Today, instead of a recipe that tells you one way to do it, I’m going to give you a roadmap for making your own unique soup. Play around with it, and see what you come up with!
Basic steps:
- Read through these steps and take inventory of what you have. Once you have decided what you want to put in your soup, chop/dice/mince everything so that it’s ready to be added when its turn comes.
- Saute your aromatics – onions, garlic, fennel, celery, bell peppers (or any type of peppers, for that matter). I usually use onions, garlic, and one additional aromatic.
- Add your vegetables – carrots, potatoes, tomatoes, corn, any sort of squash, etc. What you add in this step mostly depends on the type of soup you have in mind, but sometimes it’s fun to just throw in whatever is taking up space in your crisper and let whatever happens happen. Let them soften a little before you move on.
- Pour in your soup base – some type of stock (veggie, mushroom, beef, chicken, etc.), tomato sauce, or just water. I often dissolve an onion soup packet in water and use that. You need enough to fully cover everything else. Add water if it looks too thick at any point.

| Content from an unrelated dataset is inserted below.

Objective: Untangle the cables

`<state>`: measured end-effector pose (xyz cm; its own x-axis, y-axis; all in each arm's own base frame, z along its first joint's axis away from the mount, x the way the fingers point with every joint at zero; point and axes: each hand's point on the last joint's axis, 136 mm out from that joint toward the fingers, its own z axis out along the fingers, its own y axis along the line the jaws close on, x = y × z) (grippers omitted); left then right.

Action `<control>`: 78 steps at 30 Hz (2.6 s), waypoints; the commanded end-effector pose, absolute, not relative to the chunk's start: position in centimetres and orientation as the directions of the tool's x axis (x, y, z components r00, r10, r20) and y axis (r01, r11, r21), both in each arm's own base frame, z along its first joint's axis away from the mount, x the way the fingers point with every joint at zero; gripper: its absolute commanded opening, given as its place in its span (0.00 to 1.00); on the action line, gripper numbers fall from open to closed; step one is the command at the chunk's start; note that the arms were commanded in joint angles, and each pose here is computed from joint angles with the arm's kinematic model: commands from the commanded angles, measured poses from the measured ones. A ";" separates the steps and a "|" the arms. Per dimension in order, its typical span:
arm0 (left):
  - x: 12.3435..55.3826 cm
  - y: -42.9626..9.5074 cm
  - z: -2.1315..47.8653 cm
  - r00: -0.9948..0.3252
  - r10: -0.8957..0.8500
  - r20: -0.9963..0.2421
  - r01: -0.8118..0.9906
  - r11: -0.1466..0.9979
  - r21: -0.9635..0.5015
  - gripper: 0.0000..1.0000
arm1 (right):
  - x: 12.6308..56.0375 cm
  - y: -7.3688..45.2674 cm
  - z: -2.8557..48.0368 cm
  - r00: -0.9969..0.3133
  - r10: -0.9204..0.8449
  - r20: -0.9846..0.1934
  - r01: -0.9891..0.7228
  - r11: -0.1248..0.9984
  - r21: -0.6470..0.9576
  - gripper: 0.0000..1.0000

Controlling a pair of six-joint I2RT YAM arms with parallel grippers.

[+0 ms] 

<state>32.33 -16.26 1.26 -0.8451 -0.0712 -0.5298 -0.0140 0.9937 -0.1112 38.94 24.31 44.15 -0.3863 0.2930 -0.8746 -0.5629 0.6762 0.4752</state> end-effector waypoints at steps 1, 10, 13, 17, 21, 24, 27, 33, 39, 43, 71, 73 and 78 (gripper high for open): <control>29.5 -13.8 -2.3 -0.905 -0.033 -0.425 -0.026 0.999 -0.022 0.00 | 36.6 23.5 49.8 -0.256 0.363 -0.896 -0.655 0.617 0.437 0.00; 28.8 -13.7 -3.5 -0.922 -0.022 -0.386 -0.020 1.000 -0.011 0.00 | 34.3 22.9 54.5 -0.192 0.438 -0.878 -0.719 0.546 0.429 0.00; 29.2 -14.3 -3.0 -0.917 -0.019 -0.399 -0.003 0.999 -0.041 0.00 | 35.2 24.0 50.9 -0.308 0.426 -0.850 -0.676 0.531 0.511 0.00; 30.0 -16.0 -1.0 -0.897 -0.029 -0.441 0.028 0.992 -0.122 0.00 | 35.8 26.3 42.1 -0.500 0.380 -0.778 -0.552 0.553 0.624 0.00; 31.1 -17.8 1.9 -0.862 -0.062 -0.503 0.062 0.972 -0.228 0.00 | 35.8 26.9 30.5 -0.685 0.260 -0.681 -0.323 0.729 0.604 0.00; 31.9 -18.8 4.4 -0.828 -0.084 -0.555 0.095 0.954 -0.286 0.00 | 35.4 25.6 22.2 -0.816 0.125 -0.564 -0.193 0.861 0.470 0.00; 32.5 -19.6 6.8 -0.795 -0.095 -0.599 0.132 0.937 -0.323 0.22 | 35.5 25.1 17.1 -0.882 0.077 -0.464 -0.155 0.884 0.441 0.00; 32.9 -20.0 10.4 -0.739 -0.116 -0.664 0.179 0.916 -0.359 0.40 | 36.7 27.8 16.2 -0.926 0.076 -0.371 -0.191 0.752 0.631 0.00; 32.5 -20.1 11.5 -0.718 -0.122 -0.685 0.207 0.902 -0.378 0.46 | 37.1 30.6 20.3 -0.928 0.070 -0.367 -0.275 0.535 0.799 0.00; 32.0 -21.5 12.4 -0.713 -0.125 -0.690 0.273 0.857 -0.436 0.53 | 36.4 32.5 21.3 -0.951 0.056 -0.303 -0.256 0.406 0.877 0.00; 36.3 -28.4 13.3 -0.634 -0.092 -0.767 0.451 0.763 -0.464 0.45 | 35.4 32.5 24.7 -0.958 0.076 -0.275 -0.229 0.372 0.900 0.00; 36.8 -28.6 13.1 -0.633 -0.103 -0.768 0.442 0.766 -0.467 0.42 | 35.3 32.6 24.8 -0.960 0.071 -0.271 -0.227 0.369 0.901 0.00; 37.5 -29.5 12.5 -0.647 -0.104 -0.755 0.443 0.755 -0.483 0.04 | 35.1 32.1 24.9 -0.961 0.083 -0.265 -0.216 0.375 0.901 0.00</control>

- Add seasonings – literally anything you want. Oregano, basil, parsley, bay leaves (remove it before eating) – all of these are standard soup herbs. You are certainly not limited to them, though. I have been on a garam masala kick lately. Highly recommend. This is also the time to add salt (to taste).

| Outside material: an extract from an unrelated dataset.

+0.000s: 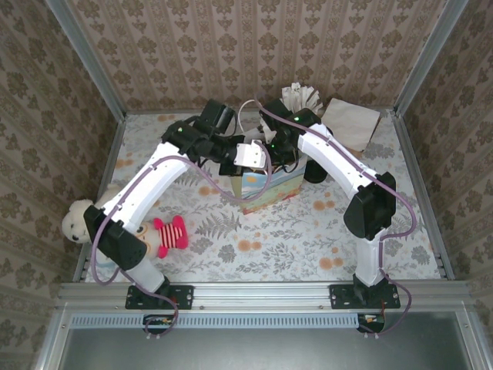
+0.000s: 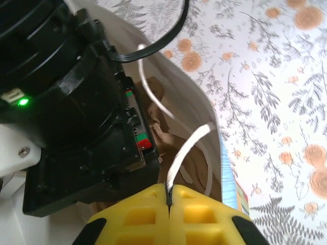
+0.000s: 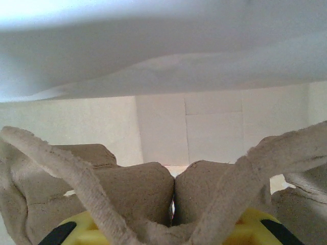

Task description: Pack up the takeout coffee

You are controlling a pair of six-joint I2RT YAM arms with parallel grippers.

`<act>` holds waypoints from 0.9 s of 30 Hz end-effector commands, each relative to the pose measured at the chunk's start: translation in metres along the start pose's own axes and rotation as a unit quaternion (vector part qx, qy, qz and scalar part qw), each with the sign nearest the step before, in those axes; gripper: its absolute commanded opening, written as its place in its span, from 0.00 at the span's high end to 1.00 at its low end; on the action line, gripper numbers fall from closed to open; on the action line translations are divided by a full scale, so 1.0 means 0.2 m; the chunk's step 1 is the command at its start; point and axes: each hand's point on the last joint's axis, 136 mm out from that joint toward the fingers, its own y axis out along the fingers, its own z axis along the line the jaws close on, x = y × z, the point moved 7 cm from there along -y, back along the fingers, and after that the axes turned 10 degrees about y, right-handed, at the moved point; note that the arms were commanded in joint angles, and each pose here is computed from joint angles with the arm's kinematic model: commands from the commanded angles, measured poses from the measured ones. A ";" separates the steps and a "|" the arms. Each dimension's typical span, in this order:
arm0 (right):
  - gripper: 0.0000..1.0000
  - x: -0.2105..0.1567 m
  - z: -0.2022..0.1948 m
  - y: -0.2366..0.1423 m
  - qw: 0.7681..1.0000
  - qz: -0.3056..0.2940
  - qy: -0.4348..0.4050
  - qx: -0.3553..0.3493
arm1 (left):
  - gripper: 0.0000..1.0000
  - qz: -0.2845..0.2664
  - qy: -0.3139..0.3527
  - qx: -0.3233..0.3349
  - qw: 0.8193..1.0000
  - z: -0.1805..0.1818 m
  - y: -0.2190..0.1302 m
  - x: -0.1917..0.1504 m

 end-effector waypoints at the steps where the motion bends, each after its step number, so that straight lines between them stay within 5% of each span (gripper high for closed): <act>1: 0.75 -0.01 0.02 -0.01 1.000 0.001 0.001 0.004 | 1.00 -0.030 0.032 0.126 0.991 0.08 -0.06 0.05; 5: 0.75 -0.02 0.00 0.01 1.000 0.006 0.009 0.000 | 1.00 -0.057 0.038 0.196 0.978 0.10 -0.10 0.09; 9: 0.75 -0.04 -0.01 0.03 1.000 0.008 0.018 0.002 | 1.00 -0.026 0.046 0.238 0.970 0.10 -0.05 0.11; 18: 0.75 -0.04 -0.01 0.04 1.000 0.005 0.029 0.007 | 0.93 -0.055 0.068 0.380 0.921 0.11 -0.11 0.16; 23: 0.76 -0.04 0.00 0.03 0.999 0.002 0.031 0.012 | 0.62 -0.089 0.008 0.455 0.886 0.12 -0.22 0.14; 24: 0.76 -0.04 0.00 0.03 0.999 0.002 0.031 0.012 | 0.62 -0.100 -0.019 0.467 0.878 0.12 -0.27 0.14; 27: 0.76 -0.04 0.00 0.03 0.999 -0.001 0.034 0.015 | 0.38 -0.139 -0.122 0.468 0.864 0.10 -0.36 0.12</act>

- Bring to a boil, reduce heat, and simmer until you just can’t take it anymore and have to have a bowl.
Optional steps:
- Add beans – during step 4. If canned, rinse before adding; don’t just dump in from the can. If dry, you’re going to need to add more liquid and keep an eye on it while they cook (for a few hours) so you can add more water as needed. Ditto for split peas and lentils, although they won’t take as long to cook.
- Add carbs – during step 6. After you have a good boil going, slip in some pasta or rice for a heartier soup (you’ll need more liquid if you’re planning on doing this). Follow package directions and cook until done.
- Add meat – after step 2 (if raw – cook fully before going forward) or after step 3 (if already cooked – great way to use leftover roast, btw).
- Add dairy – during step 6 after you reduce heat and reach a simmer point – really, about 5-10 minutes before serving, just enough to warm and incorporate it. Cream is the traditional favorite, but I’ve used milk, evaporated milk, plain Greek yogurt, and sour cream. My favorite thing to add at this stage is not dairy at all – coconut milk, which is especially good with warm spice blends, such as curry.
I hope you have fun experimenting. I’d love to hear about what you come up with.
I’m writing about food that makes me feel at home this month.
I’m with you, I love soup, but especially hot soup when it is cold outside. When I was young, one of my favorite books in the library was Stone Soup, where villagers brought the ingredients they had on hand to add to the soup kettle (to which soldiers had added stones, as a starter); that’s what your soup reminds me of, sans stones : ) My favorite method too, although thank you for your ordering of the additions, because should be more orderly! Happy soup season, and thanks : )
Oh, I loved Stone Soup! It was one of my favorites, too. Thank you for reading, and I hope you get lots of good soup to enjoy this season!